Newson explained there’s another aspect of the problem with early detection. The type of individuals that SOCOM attracts generally feel “bulletproof” and don’t notice the often obscure early symptoms. They also, generally speaking, do not want to be taken away from their unit’s mission to address medical symptoms they often explain away as wear and tear from serving in a high-caliber unit. 

“Cancer is a scary thing. It’s a scary word, and your first thought when you hear you have cancer is, ‘I’m gonna die,’ because that’s what we associate it with. But my cancer was found very early. I had a great team down in Miami, and we were super aggressive,” Newson said. “We probably went further with chemotherapy than we needed to, but it was like, let’s destroy the enemy.”
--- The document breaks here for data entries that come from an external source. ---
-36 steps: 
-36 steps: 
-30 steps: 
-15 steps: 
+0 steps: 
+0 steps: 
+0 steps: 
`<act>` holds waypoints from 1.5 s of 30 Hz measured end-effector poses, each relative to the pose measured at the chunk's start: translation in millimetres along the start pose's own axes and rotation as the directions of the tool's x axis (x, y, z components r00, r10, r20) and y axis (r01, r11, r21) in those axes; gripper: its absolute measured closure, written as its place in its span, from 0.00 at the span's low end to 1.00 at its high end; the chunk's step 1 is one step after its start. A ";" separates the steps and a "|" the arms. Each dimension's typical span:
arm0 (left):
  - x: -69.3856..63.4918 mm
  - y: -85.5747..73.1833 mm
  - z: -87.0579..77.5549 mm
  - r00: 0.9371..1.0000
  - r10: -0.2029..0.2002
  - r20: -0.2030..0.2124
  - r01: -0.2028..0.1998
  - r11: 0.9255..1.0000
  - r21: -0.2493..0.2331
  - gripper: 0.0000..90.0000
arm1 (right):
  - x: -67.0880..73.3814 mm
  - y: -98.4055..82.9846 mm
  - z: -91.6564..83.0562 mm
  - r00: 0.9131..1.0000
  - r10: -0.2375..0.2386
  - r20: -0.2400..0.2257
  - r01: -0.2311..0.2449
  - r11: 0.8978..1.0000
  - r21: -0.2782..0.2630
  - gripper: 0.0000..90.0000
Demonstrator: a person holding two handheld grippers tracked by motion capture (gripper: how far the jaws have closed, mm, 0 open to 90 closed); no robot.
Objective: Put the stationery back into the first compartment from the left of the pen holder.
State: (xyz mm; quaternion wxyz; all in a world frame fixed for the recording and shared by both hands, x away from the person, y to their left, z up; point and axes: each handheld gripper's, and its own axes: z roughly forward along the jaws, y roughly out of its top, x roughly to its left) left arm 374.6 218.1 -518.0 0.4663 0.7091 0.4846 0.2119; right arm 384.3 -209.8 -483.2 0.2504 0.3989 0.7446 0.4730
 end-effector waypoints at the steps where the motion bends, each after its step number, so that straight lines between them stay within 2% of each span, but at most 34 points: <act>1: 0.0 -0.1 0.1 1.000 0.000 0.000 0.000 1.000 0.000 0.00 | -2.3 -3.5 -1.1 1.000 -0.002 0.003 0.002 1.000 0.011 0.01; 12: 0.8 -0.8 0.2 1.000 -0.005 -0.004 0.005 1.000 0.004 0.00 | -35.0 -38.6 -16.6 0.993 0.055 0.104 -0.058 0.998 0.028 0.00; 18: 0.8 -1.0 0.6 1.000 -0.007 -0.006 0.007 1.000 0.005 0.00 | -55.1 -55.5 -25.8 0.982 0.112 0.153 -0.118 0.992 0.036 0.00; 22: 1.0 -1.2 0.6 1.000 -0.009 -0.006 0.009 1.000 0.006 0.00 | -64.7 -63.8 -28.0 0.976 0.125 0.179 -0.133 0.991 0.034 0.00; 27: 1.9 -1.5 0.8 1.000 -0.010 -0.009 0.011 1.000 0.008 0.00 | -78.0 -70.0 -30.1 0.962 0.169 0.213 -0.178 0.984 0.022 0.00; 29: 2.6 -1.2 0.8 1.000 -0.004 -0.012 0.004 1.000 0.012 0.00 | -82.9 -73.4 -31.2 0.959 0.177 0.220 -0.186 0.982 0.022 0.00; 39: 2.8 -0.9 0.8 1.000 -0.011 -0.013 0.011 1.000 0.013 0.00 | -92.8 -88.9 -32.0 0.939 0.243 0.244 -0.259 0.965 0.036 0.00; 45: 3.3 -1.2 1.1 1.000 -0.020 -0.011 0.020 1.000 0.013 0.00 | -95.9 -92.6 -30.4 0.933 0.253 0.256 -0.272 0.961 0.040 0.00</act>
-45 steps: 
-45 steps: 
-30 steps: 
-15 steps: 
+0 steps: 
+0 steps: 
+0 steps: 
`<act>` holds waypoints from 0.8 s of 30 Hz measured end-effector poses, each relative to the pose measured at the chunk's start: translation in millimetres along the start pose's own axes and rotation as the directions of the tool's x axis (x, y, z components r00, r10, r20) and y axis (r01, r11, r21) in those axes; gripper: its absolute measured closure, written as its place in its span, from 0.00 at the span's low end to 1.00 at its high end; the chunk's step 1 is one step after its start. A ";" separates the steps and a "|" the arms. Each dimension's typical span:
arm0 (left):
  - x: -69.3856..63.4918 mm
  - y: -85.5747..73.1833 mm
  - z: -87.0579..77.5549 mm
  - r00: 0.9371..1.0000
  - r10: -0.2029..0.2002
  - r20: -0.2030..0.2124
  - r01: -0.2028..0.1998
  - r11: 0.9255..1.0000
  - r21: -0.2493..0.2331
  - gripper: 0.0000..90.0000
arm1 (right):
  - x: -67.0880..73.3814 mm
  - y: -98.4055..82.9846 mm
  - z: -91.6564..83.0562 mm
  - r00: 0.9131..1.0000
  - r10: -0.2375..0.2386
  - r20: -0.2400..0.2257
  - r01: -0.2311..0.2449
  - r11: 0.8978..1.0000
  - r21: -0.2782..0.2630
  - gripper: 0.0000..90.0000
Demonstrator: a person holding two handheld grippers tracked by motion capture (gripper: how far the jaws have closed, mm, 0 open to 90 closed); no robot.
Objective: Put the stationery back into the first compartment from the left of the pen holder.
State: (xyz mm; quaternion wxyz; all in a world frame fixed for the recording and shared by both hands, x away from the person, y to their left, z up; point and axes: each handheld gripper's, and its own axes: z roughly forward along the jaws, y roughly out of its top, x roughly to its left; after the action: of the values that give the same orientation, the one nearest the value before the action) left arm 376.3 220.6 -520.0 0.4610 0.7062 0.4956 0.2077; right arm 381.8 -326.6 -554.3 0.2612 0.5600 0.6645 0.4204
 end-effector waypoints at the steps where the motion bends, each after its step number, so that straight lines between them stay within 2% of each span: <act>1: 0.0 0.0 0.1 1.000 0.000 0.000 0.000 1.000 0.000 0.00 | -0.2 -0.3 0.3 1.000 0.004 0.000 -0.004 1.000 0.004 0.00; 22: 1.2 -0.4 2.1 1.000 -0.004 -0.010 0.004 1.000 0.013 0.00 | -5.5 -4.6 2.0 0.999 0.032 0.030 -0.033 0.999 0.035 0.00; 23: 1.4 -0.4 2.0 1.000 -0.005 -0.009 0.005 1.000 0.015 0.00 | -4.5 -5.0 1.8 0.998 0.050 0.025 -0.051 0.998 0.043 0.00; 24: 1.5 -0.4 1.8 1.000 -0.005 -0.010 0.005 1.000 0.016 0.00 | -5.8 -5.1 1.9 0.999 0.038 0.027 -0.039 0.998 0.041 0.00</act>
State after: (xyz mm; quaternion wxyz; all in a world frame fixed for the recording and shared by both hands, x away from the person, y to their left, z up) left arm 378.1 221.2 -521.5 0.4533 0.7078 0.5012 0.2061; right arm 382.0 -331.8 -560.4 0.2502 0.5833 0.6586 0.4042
Newson says there’s a reason SOCOM is spearheading the effort. They have better funding than the rest of the military, and Newson said it’s a “very small, responsive, and agile community.” 

“I think SOF guys will answer the call a little bit quicker than other military posts with respect to, this is about your teammates, get your medical records to the VA and help the future guy who may be able to avoid cancer or find it much earlier than most of us did,” Newson said. 

Note: This story has been updated to correct an inaccurate figure.